On the third anniversary of the announcement of United States President Donald Trump’s Muslim ban, Democrats said on Monday that the House of Representatives will soon consider legislation that would repeal the travel ban and limit the president from imposing future restrictions based on religion.
House Speaker Nancy Pelosi said the House will consider the “NO BAN Act” which would overturn the ban and prevent the president from establishing future restrictions unless the administration provides strong evidence to justify it in consultation with Congress.
“House Democrats continue to stand opposed to President Trump’s cruel, un-American travel ban in all of its iterations. In the coming weeks, the House Judiciary Committee will mark up and bring to the floor the NO BAN Act to prohibit religious discrimination in our immigration system and limit the president’s ability to impose such biased and bigoted restrictions,” Pelosi said in a statement.
House Judiciary Committee Chairman Jerrold Nadler said on Monday that his panel would take up the bill in two weeks. The bill was introduced in April, and is supported by nearly 250 members of Congress and hundreds of civil rights, faith, national security and community organisations from across the country.
The bill has a chance of passing in the Democratic-led House, but faces an uphill battle in the Republican-controlled Senate.
In a news conference held outside the US Senate, Democratic Senator Chris Coons, one of the authors of the NO BAN Act denounced what he called the “intentional use of cruelty” in the Trump’s administration’s immigration policy and said the Muslim ban was based on “prejudice, populism and discrimination”, rather than fact or security considerations.
“Our whole effort in introducing this legislation and trying to move it forward is to say our Supreme Court got it wrong,” Coons told reporters.

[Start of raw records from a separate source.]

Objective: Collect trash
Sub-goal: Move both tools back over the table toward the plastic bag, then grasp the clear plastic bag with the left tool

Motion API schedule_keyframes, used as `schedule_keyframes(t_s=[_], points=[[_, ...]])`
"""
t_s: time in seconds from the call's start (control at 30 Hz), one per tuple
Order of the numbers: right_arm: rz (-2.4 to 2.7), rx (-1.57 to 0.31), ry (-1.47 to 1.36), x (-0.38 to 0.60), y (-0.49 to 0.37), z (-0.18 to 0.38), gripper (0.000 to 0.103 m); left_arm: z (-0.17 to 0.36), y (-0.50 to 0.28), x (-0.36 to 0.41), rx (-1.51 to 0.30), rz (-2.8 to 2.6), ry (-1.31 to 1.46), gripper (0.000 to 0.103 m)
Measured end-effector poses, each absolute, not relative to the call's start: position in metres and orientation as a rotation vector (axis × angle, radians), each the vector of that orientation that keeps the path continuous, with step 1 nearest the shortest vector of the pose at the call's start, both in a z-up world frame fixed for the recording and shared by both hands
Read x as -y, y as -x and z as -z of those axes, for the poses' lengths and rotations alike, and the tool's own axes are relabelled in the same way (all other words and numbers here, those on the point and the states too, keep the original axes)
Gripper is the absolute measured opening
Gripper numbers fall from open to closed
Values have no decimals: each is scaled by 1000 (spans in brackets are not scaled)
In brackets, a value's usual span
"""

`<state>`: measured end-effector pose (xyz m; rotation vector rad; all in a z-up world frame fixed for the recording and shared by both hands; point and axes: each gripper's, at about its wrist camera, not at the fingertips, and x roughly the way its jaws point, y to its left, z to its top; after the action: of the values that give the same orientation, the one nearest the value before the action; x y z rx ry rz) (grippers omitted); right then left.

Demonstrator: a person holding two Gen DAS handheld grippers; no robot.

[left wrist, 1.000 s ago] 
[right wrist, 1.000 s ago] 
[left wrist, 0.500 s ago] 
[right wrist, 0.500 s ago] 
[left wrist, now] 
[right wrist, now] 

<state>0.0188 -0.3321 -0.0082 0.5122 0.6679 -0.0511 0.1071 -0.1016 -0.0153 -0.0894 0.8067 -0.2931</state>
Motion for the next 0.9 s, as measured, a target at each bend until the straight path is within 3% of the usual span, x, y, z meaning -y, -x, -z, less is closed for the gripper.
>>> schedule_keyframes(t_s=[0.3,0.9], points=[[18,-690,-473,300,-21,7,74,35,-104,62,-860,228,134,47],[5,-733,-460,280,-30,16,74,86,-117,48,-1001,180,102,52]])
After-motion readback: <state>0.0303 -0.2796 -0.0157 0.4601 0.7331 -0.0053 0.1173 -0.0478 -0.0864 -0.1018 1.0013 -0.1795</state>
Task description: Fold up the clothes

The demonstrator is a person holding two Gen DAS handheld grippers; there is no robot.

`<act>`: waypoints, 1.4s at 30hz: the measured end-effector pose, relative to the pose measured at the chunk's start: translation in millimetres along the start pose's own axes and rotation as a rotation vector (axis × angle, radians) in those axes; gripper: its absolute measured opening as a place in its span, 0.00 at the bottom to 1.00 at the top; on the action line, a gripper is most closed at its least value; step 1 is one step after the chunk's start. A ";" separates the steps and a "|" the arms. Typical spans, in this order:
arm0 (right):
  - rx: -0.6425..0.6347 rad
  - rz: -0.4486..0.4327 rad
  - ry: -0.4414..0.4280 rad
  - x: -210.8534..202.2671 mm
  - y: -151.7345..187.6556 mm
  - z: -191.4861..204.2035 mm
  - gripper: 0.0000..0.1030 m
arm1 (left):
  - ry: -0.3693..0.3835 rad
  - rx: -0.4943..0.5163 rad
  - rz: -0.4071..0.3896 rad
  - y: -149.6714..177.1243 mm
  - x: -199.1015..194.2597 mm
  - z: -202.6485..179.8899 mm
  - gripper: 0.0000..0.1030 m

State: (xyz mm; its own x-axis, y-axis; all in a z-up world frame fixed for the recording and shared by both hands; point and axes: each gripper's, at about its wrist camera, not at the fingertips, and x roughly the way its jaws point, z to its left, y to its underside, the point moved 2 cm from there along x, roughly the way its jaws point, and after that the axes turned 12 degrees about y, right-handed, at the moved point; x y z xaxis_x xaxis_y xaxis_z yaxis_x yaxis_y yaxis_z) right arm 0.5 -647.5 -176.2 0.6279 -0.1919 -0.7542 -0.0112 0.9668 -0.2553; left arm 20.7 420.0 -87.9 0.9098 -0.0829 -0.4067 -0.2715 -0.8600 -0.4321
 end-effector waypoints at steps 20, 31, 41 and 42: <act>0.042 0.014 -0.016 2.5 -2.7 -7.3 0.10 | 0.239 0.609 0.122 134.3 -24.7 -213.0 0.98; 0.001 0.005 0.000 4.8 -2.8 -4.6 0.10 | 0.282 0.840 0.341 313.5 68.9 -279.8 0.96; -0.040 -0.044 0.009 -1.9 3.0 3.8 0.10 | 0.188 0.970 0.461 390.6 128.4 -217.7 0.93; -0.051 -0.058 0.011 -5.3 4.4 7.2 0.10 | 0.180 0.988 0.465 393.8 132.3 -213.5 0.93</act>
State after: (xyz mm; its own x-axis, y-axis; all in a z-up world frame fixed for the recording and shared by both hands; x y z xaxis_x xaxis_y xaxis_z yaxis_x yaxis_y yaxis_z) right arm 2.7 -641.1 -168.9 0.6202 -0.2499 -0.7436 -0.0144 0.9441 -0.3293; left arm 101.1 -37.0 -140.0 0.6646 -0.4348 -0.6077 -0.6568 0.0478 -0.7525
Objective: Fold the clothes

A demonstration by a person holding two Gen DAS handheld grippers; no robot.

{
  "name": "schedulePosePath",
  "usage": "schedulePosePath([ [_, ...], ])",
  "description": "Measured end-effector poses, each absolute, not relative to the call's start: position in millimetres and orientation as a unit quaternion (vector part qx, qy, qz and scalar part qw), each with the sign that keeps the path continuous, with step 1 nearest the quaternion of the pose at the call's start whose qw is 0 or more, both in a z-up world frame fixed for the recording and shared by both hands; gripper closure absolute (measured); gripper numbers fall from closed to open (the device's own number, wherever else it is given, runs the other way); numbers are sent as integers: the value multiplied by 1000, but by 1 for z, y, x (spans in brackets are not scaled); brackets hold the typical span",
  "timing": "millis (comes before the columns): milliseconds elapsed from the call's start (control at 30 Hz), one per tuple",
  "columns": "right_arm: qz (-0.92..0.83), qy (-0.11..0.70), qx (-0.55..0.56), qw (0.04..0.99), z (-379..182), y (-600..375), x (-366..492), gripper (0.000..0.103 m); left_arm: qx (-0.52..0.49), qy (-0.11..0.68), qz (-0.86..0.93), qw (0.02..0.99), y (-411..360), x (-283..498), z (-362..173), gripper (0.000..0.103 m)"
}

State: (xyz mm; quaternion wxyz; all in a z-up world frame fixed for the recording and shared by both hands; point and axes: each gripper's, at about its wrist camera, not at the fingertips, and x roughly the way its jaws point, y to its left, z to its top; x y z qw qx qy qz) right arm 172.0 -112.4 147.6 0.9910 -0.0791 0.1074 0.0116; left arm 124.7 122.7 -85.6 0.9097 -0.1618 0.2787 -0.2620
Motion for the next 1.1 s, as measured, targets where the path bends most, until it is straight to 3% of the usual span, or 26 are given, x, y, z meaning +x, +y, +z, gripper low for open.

Trump’s first travel ban, which targeted several Muslim-majority countries, was announced without warning on January 27, 2017, days after the president took office. It created outrage and led to chaos in airports across the country as hundreds of travellers were detained and thousands of previously issued visas to the US were revoked.
After lower court rulings invalidated the first two iterations, the Supreme Court on June 2018 upheld the third version of the ban which applied to citizens of five majority-Muslim nations – Iran, Libya, Somalia, Syria and Yemen – and put restrictions on some travellers from Venezuela and North Korea.
The current ban suspends immigrant and non-immigrant visas to applicants from the affected countries, but it allows exceptions, including for students and those who have established “significant contacts” in the US.
The move comes days after Trump confirmed he was planning on expanding the ban. Although he did not say which countries will be added, US media reported the expanded ban may include Belarus, Myanmar, Eritrea, Kyrgyzstan, Nigeria, Sudan and Tanzania.
Any expansion to the ban is expected to draw more legal challenges by rights groups who say the travel restrictions unfairly target Muslims, has separated families and prevented people from accessing vital education and healthcare in the US.
“Trump doesn’t just want a border wall, he’s creating an invisible wall keeping out people around the world based solely on their religion,” Congresswoman Ilhan Omar said at Monday’s news conference. “That is why we will keep fighting until we finally are able to repeal this Muslim ban and put this hateful policy in the waste pin of history where it belongs.”
Trump campaigned in 2016 on a promise to ban Muslim immigrants and refugees from entering the country.
He has made cracking down on immigration the focus of his presidency and it is a core topic for his re-election drive before the November 3 vote. He has pushed for the building of a border wall along the US’s southern border to prevent migrants and asylum seekers from entering through Mexico. – Al Jazeera.